Copy each line below containing "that".

(Source data)

________________________________________

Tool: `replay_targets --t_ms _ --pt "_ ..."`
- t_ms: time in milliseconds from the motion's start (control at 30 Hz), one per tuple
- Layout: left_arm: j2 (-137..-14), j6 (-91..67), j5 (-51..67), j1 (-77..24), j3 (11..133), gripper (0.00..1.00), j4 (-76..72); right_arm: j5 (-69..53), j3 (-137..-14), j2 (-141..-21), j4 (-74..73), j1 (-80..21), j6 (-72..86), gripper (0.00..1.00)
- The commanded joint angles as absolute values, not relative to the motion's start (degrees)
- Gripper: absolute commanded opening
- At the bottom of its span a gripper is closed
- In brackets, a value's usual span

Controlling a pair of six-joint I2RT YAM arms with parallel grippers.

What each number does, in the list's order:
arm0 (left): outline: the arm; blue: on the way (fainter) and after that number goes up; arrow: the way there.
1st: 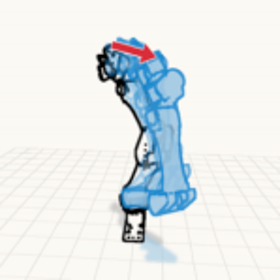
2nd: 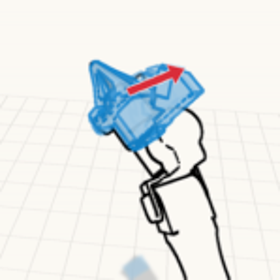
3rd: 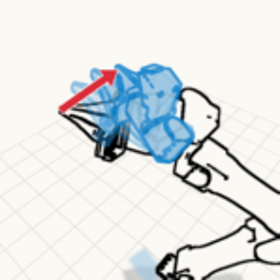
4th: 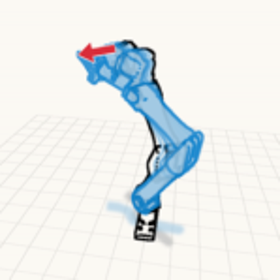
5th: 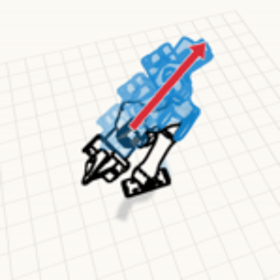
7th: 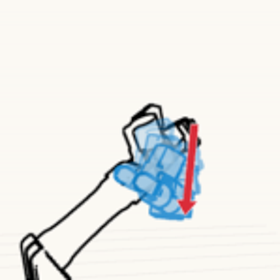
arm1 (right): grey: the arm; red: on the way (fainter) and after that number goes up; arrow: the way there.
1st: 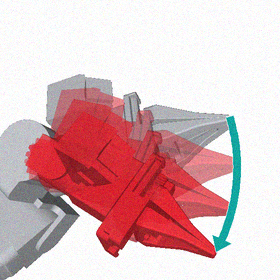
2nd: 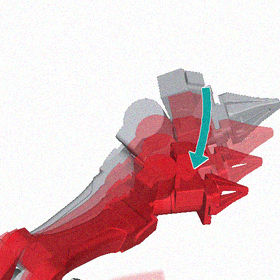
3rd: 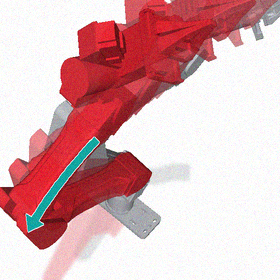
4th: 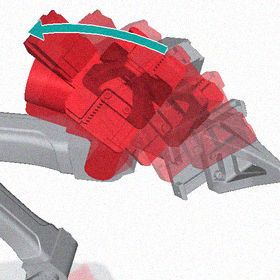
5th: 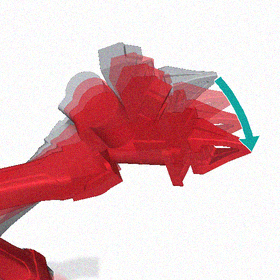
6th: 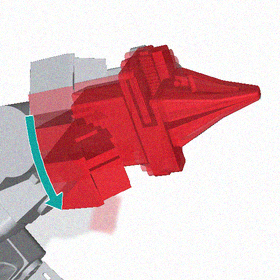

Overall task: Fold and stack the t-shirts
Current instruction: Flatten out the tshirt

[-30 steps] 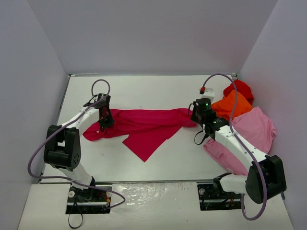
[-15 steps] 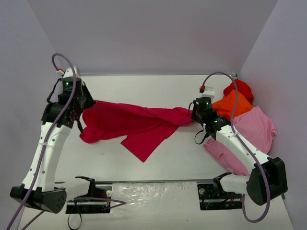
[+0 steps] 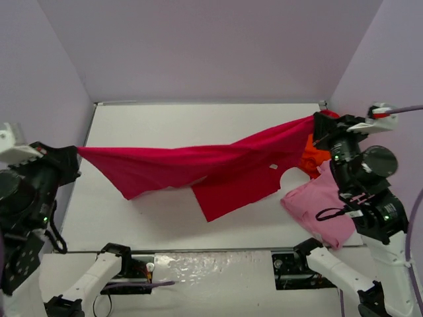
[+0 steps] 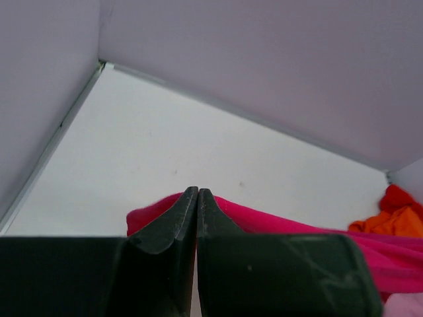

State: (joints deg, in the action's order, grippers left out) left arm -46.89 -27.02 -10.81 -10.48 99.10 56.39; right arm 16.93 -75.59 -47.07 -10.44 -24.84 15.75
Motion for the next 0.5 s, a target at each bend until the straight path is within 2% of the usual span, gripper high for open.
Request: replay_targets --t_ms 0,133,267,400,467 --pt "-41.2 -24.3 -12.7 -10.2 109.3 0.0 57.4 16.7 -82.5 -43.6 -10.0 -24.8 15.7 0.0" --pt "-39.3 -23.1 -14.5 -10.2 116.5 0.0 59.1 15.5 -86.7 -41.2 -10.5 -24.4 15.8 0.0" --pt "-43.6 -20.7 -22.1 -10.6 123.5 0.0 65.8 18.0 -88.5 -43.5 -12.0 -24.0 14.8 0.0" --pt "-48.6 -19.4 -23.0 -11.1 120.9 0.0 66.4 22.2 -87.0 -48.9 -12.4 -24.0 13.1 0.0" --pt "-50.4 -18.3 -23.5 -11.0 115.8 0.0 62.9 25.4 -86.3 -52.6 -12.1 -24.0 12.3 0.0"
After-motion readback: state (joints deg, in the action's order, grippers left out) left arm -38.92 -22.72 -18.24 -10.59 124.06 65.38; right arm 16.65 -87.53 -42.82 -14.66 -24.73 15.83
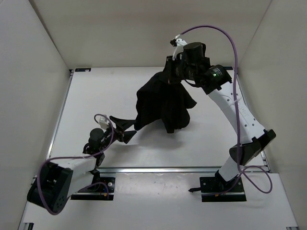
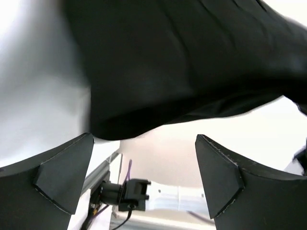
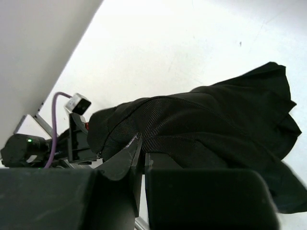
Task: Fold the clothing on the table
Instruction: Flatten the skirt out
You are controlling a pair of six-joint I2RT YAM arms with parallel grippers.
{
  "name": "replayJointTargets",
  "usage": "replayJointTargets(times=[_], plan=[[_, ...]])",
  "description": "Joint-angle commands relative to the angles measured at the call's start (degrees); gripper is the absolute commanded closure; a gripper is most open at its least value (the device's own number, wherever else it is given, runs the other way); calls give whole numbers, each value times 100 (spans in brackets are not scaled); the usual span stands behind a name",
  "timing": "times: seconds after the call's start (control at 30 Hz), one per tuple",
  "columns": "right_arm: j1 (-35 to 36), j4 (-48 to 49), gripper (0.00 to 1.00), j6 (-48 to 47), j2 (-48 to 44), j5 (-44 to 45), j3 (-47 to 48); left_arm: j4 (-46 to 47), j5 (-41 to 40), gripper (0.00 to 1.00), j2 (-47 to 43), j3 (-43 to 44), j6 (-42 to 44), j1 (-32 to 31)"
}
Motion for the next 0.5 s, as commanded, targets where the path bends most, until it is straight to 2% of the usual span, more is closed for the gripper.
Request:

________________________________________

_Solution for this task_:
arm0 (left): outline: the arm; blue: on the way (fainter) and after that number goes up; arrow: the way there.
arm1 (right): grey: the arm; red: on the way (fainter) and after that number goes up; arrow: the way there.

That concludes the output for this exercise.